Stanford Students Design a Device to Detect Early-Stage River Blindness

Undergraduates could help save the sight of millions in Central Africa.

A team of undergraduate bioengineering students from the Stanford Byers Center for Biodesign has developed a device that could save the sight of millions of people in rural Central Africa. Their target is onchocerciasis, or river blindness, a parasitic disease that’s endemic to that area and causes severe itching, skin lesions and debilitating vision loss. It’s spread by infected blackflies found near fast-moving water in tropical climates.
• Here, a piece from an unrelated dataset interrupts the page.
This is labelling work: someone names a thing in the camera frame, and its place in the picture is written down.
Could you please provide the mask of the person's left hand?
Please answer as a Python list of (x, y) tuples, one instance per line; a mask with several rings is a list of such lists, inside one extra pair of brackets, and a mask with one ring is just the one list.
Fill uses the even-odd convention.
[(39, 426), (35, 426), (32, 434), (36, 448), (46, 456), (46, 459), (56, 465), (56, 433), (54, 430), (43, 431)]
When they bite, they transmit larvae that make their way into the skin and eyes causing intense itching, disfiguring skin nodules and eye lesions.

The students — Claire Lamadrid, Clay Ellington, Julia Schaepe, Kelsie Wysong, and Marissa MacAvoy — came together in a course called Bioengineering Senior Capstone Design, where students work in teams to identify real problems in health care and develop novel, technology-based solutions.

Stanford Medicine clinicians advise the students, along with engineering faculty, teaching assistants and industry experts. One of the team’s mentors was Manu Prakash, PhD, an associate professor of bioengineering, whose research interests include inventing low-cost science tools to democratize global access to science.

Onchocerciasis is one of the most common causes of infectious blindness in the world; an estimated 20 million people have the disease and another 125 million live in at-risk areas.

The disease is usually diagnosed by taking skin snips from six different areas of the body and looking at them under a microscope. The test is painful and invasive test, and it has a high false negative rate, especially if the infection is in its early stages.

The students are developing a test that uses a low-cost microscope with blue light.